Today, we are going to talk about pie. Specifically, the pie dough portion!
Does making homemade pie dough from scratch scare you? Well, it shouldn’t. You know why? Because it has three ingredients:
The three ingredients are: flour, butter, and water. And really, water doesn’t really count, because you have that anyway.
Making pie dough should not be a scary thing. It is ridiculously simple to make and can be made ahead of time and frozen for any spur of the moment pie cravings. I *guarantee*, that if you try this pie dough once with your next pie baking excursion, you will not be disappointed. It is WAY better than those trans-fat laden “roll and go” things they pass off as refrigerated pie dough (In the cylindrical tube… you all know what I am talking about!).
So let’s get started.
First you need to some flour. For a slightly healthier version, you will need 1 cup all purpose flour and 1 cup whole wheat pastry flour. (As a future dietitian, I just had to sneak a little fiber in there somehow!)
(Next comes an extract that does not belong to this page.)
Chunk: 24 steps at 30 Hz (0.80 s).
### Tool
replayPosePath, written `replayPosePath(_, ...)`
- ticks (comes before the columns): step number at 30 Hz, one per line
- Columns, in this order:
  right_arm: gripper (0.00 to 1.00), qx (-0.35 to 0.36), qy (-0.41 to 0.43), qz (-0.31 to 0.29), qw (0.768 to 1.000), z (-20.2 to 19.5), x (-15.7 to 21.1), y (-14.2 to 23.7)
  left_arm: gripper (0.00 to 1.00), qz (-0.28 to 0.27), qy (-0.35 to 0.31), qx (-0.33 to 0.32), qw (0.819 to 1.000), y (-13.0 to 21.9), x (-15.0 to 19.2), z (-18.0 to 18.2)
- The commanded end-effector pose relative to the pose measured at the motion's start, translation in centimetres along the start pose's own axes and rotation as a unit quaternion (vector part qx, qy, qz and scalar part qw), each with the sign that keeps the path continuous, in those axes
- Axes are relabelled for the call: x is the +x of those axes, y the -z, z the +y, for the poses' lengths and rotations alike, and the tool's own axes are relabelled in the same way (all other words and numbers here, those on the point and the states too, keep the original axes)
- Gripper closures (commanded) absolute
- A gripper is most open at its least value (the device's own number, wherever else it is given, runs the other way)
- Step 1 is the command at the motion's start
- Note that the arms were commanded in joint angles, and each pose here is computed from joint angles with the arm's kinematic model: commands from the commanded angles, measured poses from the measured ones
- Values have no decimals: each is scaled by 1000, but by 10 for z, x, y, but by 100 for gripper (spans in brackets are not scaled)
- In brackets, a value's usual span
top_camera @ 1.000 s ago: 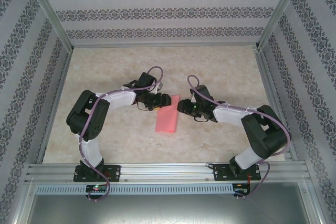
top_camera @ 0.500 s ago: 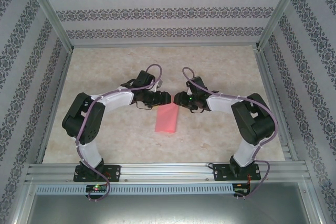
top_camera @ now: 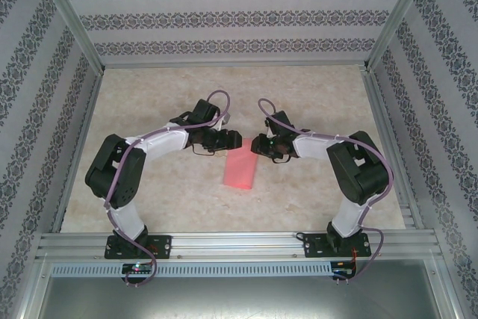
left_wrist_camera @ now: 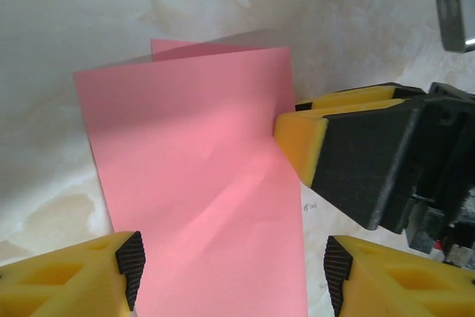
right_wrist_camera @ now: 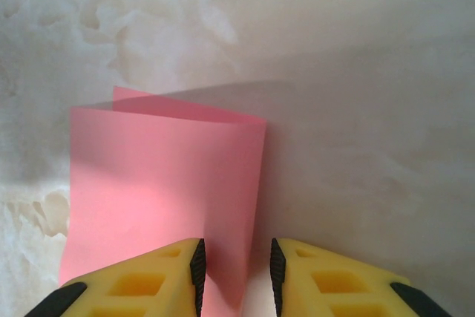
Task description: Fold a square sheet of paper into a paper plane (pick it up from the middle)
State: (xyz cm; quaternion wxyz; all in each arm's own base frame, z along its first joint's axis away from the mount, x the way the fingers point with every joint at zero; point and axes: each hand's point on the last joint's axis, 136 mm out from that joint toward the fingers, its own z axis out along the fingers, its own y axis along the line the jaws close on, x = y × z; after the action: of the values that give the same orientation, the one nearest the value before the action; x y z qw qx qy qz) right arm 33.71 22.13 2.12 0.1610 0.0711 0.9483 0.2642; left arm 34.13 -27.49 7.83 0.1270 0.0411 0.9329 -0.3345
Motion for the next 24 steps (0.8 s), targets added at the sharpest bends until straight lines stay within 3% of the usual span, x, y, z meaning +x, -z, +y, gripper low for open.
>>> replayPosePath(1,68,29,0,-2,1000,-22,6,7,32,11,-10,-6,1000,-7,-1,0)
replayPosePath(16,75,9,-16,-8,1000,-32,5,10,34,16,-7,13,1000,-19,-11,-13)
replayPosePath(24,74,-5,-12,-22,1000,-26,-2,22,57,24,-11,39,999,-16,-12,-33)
All you do is put the flour in a large bowl… that’s it! No sifting necessary! Next, come the butter: 10.5 Tablespoons of butter to be exact!
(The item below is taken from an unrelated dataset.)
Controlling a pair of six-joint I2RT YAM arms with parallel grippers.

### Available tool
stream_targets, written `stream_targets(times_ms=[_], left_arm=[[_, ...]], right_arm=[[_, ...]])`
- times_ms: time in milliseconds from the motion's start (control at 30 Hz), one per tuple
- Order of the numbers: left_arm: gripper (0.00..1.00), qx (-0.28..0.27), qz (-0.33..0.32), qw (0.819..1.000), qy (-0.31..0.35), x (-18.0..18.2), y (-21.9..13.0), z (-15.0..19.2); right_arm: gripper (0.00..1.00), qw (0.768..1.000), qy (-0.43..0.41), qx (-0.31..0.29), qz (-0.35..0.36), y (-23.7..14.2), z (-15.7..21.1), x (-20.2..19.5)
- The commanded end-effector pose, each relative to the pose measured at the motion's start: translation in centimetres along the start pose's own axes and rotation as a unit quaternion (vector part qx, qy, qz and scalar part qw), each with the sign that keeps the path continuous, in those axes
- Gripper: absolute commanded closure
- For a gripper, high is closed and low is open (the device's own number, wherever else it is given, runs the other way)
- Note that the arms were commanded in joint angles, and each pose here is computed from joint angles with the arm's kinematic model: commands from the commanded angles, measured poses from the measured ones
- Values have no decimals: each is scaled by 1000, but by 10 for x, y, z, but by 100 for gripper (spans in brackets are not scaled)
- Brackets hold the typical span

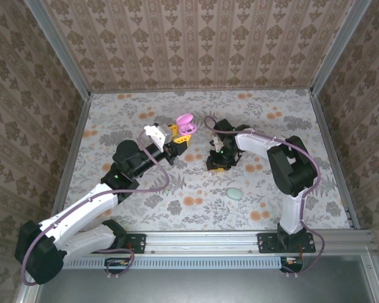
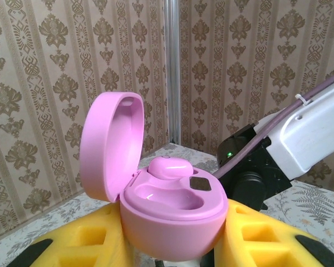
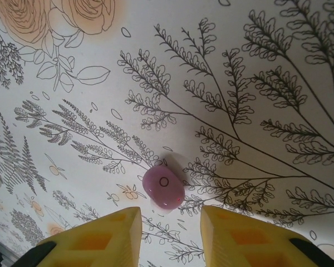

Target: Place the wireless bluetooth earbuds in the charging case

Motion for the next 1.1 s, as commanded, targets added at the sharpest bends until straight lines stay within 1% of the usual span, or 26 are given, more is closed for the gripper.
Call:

But first, I need to talk to you all about the importance of fat in pie dough. The fat that is in pie dough, whether it be shortening or butter, if necessary in for that perfect pie dough flakiness and tenderness that everyone remembers. The more SOLID fat you have, the more flaky the pie crust will be. And the SOFTER the fat is, the more tender it will be.
Well, shortening (100% fat) will give you those perfect flakes you have always wanted. But shortening doesn’t get soft at room temperature; it stays a hard block aka: not soft. Shortening cannot give you that little bit on tenderness that is ever-so-needed in the perfect pie crust.
Butter, however, has the best of both worlds. Butter is not 100% fat. Regular stick butter usually contains a minimum 80% butter fat content (by law), and the remaining 20% is water. Therefore, with that extra water in there, butter will become softer at room temperature and can add that little extra bit tenderness to the party.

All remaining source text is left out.